In Comparative Example 1, the variation in the level of the molten metal became extremely large at ± 20 mm or more at a casting speed of 5 m / min, and a breakout occurred about 4 minutes after the application of the electromagnetic force (deceleration application) was stopped. The subsequent casting was stopped.

In Comparative Example 2, application of electromagnetic force (application of acceleration)
After the stoppage, skinning of the surface of the water occurred between the mold and SEN,
The slag rim also grew significantly and became an unstable casting. Table 4 shows the occurrence of longitudinal cracks in the slabs of the present invention and Comparative Example 2.
It is shown by the vertical crack index (the ratio of the total vertical crack length to the slab length).

[0033]

[Table 4]

In the example of the present invention, the occurrence of vertical cracks is remarkably reduced, and it is judged that favorable slag formation of powder is realized by acceleration of the discharge flow under low-speed casting. On the other hand, in Comparative Example 2, it is considered that powder formation was poor and many vertical cracks occurred due to uneven inflow of powder.

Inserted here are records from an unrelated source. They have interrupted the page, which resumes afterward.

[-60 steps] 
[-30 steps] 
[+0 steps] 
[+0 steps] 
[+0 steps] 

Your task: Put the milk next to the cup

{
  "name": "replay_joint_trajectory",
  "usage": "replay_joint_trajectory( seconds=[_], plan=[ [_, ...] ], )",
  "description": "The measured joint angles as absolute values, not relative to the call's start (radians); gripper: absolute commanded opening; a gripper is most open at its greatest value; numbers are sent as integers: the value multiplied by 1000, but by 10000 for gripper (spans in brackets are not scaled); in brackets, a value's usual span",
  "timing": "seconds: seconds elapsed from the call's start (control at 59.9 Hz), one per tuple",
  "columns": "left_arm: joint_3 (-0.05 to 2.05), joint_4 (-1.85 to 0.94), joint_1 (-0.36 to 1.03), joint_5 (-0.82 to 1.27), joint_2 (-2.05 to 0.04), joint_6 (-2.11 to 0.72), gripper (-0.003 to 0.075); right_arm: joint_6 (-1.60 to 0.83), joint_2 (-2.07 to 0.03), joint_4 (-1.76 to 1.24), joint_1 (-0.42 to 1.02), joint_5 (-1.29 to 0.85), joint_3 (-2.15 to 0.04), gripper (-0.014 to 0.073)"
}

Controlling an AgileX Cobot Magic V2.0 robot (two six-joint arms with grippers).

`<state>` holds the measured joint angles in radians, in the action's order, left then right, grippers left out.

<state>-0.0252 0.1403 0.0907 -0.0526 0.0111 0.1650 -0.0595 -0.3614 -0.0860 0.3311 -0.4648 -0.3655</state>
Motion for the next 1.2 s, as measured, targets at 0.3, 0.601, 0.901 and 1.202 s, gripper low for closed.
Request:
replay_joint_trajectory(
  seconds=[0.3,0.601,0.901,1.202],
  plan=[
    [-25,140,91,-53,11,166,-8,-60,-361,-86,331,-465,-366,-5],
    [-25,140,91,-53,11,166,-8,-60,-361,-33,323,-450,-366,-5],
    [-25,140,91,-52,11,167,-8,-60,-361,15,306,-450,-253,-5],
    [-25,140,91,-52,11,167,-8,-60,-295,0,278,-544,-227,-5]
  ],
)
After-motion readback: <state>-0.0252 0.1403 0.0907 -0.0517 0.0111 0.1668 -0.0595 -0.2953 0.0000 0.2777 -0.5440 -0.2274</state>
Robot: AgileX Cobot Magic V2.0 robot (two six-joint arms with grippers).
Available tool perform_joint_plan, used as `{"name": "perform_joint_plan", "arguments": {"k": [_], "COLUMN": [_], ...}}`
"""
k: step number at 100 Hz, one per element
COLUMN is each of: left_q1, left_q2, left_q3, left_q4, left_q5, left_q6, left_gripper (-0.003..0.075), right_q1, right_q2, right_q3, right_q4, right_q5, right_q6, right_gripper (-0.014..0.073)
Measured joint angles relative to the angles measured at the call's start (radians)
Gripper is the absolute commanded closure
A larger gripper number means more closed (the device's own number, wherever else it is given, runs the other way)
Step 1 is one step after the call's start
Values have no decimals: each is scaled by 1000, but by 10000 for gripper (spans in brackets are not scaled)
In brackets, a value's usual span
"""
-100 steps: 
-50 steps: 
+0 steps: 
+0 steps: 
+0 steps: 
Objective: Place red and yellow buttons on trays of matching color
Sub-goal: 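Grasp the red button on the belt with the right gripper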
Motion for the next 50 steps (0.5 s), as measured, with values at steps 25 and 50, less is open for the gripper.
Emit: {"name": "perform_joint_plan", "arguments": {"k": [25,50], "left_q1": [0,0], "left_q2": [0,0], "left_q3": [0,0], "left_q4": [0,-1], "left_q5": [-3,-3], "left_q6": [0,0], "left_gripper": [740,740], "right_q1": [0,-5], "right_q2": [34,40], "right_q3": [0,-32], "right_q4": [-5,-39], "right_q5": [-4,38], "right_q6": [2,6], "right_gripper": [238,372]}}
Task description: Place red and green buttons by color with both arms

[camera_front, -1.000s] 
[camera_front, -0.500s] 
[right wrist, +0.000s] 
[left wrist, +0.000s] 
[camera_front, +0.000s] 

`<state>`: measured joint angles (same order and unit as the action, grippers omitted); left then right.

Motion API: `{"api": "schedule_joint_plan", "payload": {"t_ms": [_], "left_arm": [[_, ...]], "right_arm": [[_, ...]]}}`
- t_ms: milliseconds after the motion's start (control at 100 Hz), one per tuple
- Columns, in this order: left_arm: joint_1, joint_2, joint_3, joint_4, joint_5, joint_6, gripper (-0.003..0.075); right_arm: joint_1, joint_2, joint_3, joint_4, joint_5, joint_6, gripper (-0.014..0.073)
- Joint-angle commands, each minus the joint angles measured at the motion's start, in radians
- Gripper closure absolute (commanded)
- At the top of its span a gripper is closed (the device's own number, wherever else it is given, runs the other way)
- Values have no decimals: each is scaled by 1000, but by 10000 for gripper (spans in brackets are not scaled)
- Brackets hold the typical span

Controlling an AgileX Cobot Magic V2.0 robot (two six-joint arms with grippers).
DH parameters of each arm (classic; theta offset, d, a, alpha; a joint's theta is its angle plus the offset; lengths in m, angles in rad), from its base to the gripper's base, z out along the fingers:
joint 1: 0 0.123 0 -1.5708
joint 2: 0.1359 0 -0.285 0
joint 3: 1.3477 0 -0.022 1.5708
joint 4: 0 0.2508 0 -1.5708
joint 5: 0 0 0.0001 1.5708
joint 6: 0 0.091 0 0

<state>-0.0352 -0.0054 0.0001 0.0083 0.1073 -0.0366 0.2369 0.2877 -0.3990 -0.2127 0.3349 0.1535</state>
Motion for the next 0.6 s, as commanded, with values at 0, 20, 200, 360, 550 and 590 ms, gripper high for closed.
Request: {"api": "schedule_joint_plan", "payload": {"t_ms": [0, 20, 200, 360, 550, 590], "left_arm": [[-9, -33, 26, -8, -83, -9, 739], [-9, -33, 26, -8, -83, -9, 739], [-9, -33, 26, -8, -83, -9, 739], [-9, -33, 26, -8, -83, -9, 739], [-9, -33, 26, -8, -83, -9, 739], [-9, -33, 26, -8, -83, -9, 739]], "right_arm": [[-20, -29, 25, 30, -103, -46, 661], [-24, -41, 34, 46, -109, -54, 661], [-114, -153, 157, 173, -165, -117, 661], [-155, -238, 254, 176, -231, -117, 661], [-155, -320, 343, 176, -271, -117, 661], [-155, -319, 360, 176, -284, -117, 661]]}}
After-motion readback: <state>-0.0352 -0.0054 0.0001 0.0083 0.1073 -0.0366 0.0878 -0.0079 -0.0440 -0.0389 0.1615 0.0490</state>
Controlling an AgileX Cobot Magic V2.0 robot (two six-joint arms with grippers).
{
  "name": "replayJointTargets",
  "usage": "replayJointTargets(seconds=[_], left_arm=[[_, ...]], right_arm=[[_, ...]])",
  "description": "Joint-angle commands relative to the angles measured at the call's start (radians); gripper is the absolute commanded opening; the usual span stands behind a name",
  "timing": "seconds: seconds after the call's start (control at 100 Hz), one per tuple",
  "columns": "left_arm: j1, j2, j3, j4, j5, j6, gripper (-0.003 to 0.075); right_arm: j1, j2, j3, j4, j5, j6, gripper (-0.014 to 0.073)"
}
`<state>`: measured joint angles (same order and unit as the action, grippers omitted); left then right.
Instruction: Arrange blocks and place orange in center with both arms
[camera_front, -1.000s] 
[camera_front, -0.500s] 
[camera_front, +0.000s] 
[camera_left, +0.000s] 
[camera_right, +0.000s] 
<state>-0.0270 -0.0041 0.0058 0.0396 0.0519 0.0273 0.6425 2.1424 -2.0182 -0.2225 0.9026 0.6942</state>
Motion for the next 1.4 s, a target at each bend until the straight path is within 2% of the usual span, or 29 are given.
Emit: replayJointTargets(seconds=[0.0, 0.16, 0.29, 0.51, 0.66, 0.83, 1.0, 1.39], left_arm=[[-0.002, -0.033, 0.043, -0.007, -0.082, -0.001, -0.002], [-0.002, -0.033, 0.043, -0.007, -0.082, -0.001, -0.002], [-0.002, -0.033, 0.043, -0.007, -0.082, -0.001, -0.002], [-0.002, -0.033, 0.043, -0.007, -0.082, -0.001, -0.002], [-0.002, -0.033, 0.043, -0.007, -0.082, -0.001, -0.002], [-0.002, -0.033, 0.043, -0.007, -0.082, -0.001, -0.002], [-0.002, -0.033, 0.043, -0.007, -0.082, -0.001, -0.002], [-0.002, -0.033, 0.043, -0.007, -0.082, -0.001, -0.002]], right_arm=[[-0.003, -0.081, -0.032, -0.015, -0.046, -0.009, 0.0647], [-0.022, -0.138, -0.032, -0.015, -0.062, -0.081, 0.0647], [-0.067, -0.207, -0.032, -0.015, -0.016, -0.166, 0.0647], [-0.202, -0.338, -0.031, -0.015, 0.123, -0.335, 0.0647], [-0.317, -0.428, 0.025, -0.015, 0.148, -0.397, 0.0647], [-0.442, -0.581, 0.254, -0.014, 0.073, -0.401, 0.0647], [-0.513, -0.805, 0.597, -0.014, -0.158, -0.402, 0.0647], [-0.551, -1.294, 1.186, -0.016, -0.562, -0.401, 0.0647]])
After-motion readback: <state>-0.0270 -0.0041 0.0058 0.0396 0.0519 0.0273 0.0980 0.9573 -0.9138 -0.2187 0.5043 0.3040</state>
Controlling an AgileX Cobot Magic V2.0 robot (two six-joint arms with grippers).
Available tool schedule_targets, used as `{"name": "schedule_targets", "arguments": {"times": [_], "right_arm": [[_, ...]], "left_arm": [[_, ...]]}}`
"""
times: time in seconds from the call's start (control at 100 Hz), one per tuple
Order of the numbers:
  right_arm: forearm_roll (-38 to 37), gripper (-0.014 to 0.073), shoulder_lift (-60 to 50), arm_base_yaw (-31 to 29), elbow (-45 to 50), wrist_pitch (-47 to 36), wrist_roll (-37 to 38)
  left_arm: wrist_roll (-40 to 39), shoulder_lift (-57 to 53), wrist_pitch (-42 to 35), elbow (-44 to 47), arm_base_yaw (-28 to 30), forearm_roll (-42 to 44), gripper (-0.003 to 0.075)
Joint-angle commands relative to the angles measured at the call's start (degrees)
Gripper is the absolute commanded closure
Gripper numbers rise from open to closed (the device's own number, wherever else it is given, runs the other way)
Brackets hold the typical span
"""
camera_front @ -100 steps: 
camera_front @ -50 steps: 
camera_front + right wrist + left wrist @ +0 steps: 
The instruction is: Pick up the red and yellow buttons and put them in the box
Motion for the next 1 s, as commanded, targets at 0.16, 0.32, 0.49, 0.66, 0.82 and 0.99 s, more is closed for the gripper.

Further, the present invention example and comparative example 2 during long-term operation
Table 4 also shows the incidence of breakout. As shown in the table, there is a large difference between the two in the breakout occurrence rate, and it has been found that stable casting can be performed even at low speed casting by applying appropriate molten steel flow to the meniscus part. did.

[0036]

According to the method of the present invention, in continuous casting of wide, thin and medium-thick cast pieces, stable casting can be performed even at low speed casting.

[Brief description of the drawings]

FIG. 1 is a vertical sectional view of an upper portion of a mold schematically showing a flow pattern in the mold during high-speed casting according to the present invention.

FIG. 2 is a vertical cross-sectional view of the upper part of the mold schematically showing the flow pattern in the mold at the time of low-speed casting of the present invention in comparison with the conventional method, and FIG. 2 (a) shows the case of the method of the present invention in which an electromagnetic force is applied. FIG. 3B shows the case of the conventional method in which no electromagnetic force is applied.

[Explanation of symbols]

 DESCRIPTION OF SYMBOLS 1 Immersion nozzle (SEN) 2 Mold 3 Short side 4 Discharge flow 5 Upflow 6 Downflow 7 Hot surface 8 Upper flow 9 Electromagnetic coil 10 Dead zone

Claims (1)

[Claims] In a continuous casting of wide and thin, medium and thick cast slabs,
Based on the reference value of the casting speed, casting is performed by changing the application direction of the electromagnetic force so as to reduce the discharge flow from the immersion nozzle if the reference value is equal to or more than the reference value, and to accelerate the discharge flow if the reference value is less than the reference value. A method for controlling the flow of a wide, thin and medium-thick cast slab in a mold.